Once you’ve decided to sell your home, choosing the right estate agent to help you is a top priority.
But one of the big choices you need to make is whether to opt for sole agency, where one firm has the exclusive right to market your home for a fixed period, or multi agency, where you get more than one firm to help you sell.
The choice you make will affect the amount you pay in fees and could also potentially have an impact on the amount you receive for your home.
Sole agency is the most common type of estate agent contract, and most people start with this arrangement, but here we take a look at the pros and cons of both…
What does it mean?
Just one agent acts for you for a certain period. They receive all the commission on a sale, but if the property hasn’t sold at the end of this period, you’re free to use other estate agents.
- The charge is usually between 1.5% and 2%, which is cheaper than multi agency. Agents will agree to lower commission with sole agency, as there is a higher chance they will make the sale.
- If you find a buyer yourself privately, there is no commission to pay unless you have agreed sole selling rights with the agent. It’s an increasingly rare arrangement, but if this is the case, you must pay commission regardless of who finds the buyer.
- Historically you’d receive less exposure than you would with more than one agency. However, with most buyers using sites like Zoopla, this is now less of an issue.
- You may end up with lower offers than you would with multiple agents.
- You will sign up to a ‘lock-in’ period, usually 12 weeks, meaning it will be hard to switch agents if you’re unhappy.
- If you do sell through another agent while still under contract, you could find yourself having to pay commission not only to the agent who sold the property, but also to the original sole agent.
What does it mean?
You can instruct as many agents as you like. They will all act for you at the same time and the one who finds the buyer earns the commission.

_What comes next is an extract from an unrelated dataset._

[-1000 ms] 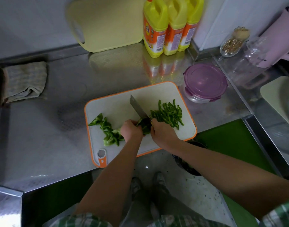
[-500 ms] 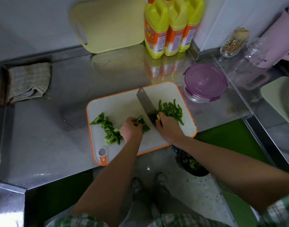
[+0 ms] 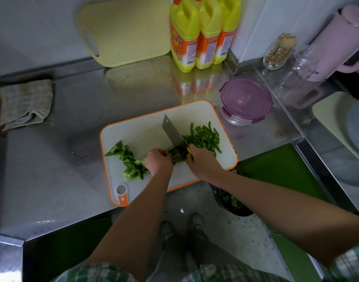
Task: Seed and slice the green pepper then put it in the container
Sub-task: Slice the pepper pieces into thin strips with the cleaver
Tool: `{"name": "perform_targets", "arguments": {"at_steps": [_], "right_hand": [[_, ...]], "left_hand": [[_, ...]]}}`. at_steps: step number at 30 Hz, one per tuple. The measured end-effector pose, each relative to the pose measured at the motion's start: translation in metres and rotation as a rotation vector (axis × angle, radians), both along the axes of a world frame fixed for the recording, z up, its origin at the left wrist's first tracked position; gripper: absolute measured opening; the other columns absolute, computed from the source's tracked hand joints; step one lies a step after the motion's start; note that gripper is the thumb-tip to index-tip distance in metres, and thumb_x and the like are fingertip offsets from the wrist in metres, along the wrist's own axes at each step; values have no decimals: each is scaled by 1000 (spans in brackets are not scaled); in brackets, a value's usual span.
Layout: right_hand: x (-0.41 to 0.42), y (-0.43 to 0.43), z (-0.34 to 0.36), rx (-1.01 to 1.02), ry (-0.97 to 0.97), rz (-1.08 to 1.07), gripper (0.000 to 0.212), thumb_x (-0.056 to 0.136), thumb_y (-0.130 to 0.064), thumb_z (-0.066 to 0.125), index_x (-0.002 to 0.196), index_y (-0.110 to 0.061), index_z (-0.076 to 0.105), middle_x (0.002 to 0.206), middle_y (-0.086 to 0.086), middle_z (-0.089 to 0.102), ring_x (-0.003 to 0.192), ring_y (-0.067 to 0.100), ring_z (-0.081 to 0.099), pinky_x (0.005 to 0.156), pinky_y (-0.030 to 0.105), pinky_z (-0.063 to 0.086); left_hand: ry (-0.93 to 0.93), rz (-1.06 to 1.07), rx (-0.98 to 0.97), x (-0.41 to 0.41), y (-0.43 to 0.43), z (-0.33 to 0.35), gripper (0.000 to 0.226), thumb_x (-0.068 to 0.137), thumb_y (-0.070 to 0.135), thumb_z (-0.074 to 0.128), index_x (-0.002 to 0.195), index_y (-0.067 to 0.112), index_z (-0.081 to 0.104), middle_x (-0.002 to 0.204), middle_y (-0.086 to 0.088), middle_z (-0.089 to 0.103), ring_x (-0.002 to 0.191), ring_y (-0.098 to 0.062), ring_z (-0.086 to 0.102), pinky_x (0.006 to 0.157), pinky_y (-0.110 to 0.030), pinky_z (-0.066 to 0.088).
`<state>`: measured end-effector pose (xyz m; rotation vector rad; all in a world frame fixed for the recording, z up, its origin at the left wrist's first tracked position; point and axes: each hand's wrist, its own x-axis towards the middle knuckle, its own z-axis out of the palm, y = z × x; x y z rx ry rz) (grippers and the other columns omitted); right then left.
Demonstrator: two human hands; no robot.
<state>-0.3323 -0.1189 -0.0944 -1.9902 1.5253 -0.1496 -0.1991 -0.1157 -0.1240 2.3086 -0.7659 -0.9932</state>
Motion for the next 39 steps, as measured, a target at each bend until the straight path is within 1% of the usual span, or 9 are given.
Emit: {"name": "perform_targets", "arguments": {"at_steps": [7,11,14,20,25,29,33,36,39], "right_hand": [[7,0,-7,49,-8,-7,15,98,-13,42,84,-12,38,62,-1,41,54,11,40,47,25,25],[8,2,-13,37,21,-25,14,99,-15,40,86,-13,38,64,-1,42,59,18,46,52,28,31],[14,4,-17,8,82,-25,9,100,-17,38,93,-11,41,68,1,46,63,20,50,54,29,33],[31,-9,-19,-83,139,-23,14,101,-16,38,104,-6,48,82,10,60,71,26,60,55,30,35],[24,-12,-22,-116,33,-85,19,101,-18,38,104,-3,50,69,3,47,58,19,47,51,29,31],[7,-16,-9,-134,-90,-40,12,100,-14,42,89,-9,44,57,-3,39,46,11,37,43,23,23],[3,-11,3,-102,-75,56,16,100,-15,42,84,-12,39,56,-3,38,45,10,36,43,23,23],[2,-4,2,-83,-3,85,12,100,-17,41,98,-8,49,60,-5,39,50,8,38,44,23,24],[1,-1,0,-57,18,62,21,100,-17,40,114,-5,50,61,-5,39,51,8,38,44,25,24]], "left_hand": [[16,12,1,2,1,-2,9,86,15,70,93,9,71,92,-12,73,87,-29,70,82,-41,57],[-2,-15,6,2,0,-1,11,88,15,67,97,10,71,93,-12,73,90,-28,69,81,-39,57],[-41,-44,13,2,2,0,15,90,15,64,103,10,70,100,-11,72,95,-28,66,78,-33,52],[-148,-177,-21,1,7,4,23,95,12,54,114,8,66,112,-12,67,104,-30,61,82,-35,47],[-132,-98,-41,3,13,7,20,92,18,62,110,10,66,108,-9,69,102,-28,63,81,-32,45],[-54,-14,-4,5,11,10,23,87,22,70,106,10,68,103,-8,71,98,-26,65,78,-29,47],[-11,27,1,1,7,10,19,82,22,76,97,10,73,97,-10,73,92,-28,68,84,-38,56],[-2,30,8,-1,6,9,16,80,21,78,92,11,75,90,-11,74,86,-27,70,82,-40,58],[17,40,14,-1,8,8,14,79,21,78,89,12,75,86,-11,74,82,-27,71,80,-40,59]]}}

- More agents pushing your property historically used to mean more exposure, but thanks to buyers predominantly using sites such as Rightmove and Zoopla, this is less pronounced.
- You may receive higher offers.
- As agents will be competing against each other, this can speed up a sale.
- The fee may be closer to 3%.
- All agents will be competing against each other, potentially making the process quite chaotic.
- An inherent risk agents may try and get you to accept a lower offer so they secure the commission.
- As several agents will have keys to your home, the viewing process could be more disruptive.
- If buyers see multiple listings for your home with different agents they may be put off.
- Most people start with sole agency and only move to multiple agents if their property doesn’t sell quickly.
- While the normal lock-in period with a sole agent is 12 weeks, shorter periods of six to eight weeks can often be negotiated.
- Multi agency may be the better option if the importance of a fast sale outweighs increased commission.
- Joint agency is another option. This is where you instruct two agents, who will come to an agreement over commission. ie. It may be shared irrespective of who finds the buyer. It’s a more common option for selling overseas property when you want to appoint a specialist national agent as well as a generalist local agent. The fee for joint agency tends to be around 2%.